Courtyard Theatre, Stratford-upon-Avon
4 October 2008
Love's Labours win through!
Much as I love Autumn Saturdays in front of "Strictly" with a homemade curry, hen turning over to X-Factor just to talk about how contrived and rubbish it is, you really can't beat Stratford instead!
Love's Labours Lost is a weird one – as a play that is!
It many ways it is typical Shakespearean fayre with various characters having secret slash inappropriate loves, letters ending up with the wrong recipients and lovers donning disguises to woo the objects of their desire.
Basically the story is that the King of Navarre and the nobles of his court vow to study, fast, sleep little and see no ladies for three years. However, of course, this would make for a pretty boring play so of course the writer has to have the Princess of France arrives, together with three ladies in waiting – one for each nobleman. And guess what? The Lords discover their resolve is more difficult to keep than they first imagined.
In many ways it is predictable, until that is, things start to get wrapped up – or not! It is thought to be one of Shakespeare’s earliest comedies which perhaps explains why it has an ending that begs a sequel. It doesn’t end up with everyone living happily ever after with the most appropriate partner like the majority of his comedies do. Instead, the females ask the men to wait a year for them. Playing rather unusually hard to get for a Shakespearean comedic woman! Maybe Shakespeare always meant to write a sequel – maybe he did pen one – maybe it’s lost! Questions, questions – the Bard never fails to get you talking!

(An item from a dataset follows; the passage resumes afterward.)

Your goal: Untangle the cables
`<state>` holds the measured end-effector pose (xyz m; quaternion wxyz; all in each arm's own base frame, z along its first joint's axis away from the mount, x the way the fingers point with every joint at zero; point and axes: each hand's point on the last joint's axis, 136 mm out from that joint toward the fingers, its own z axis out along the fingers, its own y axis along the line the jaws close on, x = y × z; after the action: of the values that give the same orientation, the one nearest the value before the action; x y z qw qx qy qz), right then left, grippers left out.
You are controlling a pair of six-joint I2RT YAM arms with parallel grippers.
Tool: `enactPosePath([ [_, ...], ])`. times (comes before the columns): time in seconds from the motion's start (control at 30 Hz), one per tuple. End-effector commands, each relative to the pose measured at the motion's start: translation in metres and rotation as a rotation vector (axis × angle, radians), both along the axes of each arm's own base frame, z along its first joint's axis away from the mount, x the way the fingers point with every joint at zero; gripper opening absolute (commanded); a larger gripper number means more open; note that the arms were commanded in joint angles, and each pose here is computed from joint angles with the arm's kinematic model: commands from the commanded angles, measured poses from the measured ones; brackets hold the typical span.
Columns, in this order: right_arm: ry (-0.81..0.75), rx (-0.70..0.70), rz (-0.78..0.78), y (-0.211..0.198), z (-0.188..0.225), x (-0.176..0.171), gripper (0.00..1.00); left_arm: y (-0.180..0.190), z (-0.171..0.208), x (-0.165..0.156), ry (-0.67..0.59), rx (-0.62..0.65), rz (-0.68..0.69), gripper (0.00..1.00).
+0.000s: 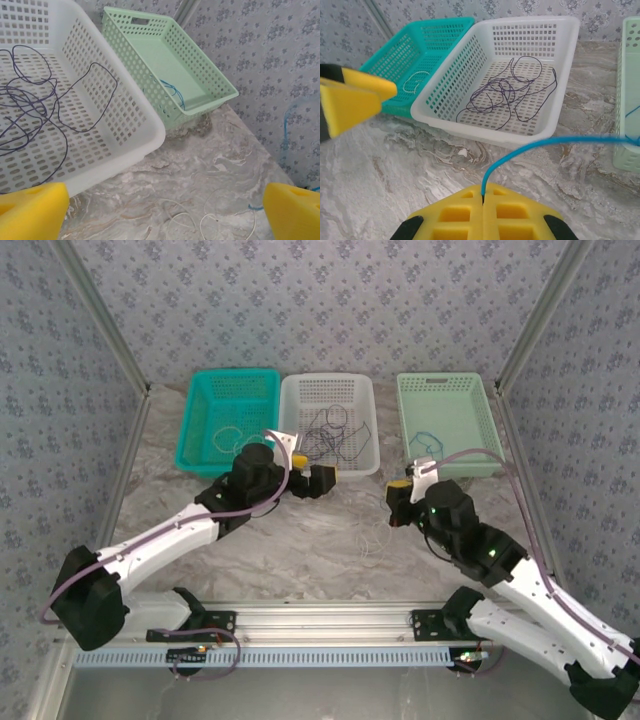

Basically it’s an exuberant comedy which explores the power of love over reason and Gregory Doran’s witty and elegant production is certainly an enjoyable romp.
It is also certain to have good audiences, not necessarily because it’s a chance to see a rarely performed play, but because of one David Tennant in the cast. He plays Berowne, one of the charming and witty noblemen, in what must be quite a relief from the brooding of Hamlet! And he does so with style and panache delighting an audience packed with his fans who only know him as Dr Who and those who know that he was acting at the RSC well before he set foot in the tardis! But note to some Tennant fans: It is NOT necessary to laugh at absolutely everything he says, just because he has an amusing expression on his face! Although when he and his fellow noblemen, Sam Alexander (Dumaine), Tom Davey (Longaville) and Edward Bennett as Navarre dress up as Russian Cossacks to woo their ladies, they are all genuinely laugh out loud funny!
Tennant is delightful throughout, but this is most definitely not a one man show. The ensemble cast are just that, and look as though they are having a whale of a time to boot!
But special mention must go to Joe Dixon who brought the house down as the lovesick Armado and his servant Moth, played by Zoe Thorne. They were hilarious and, as Mr FB pointed out, as a duo they bore a striking resemblance to the Krankies, although after looks, the similarity ended. This pair were funny. The Krankies aren’t!
The elegance came from the ladies including Mariah Gale as a sophisticated Princess of France and a beautiful Nina Sosanya as Rosaline, who with an air of graceful feistiness proved the perfect partner for Tennant’s Berowne. It just felt weird that at the end they weren’t all matched up to live happily ever after. The characters are told to wait for one year – as an audience we have had to wait over 400! But that’s just the play. Shakespeare is not always perfect, but his comedies are a laugh when brought to life on stage like this and this one is fandabidozee! Well worth missing "Strictly" for - and we got home in time for Match of the Day!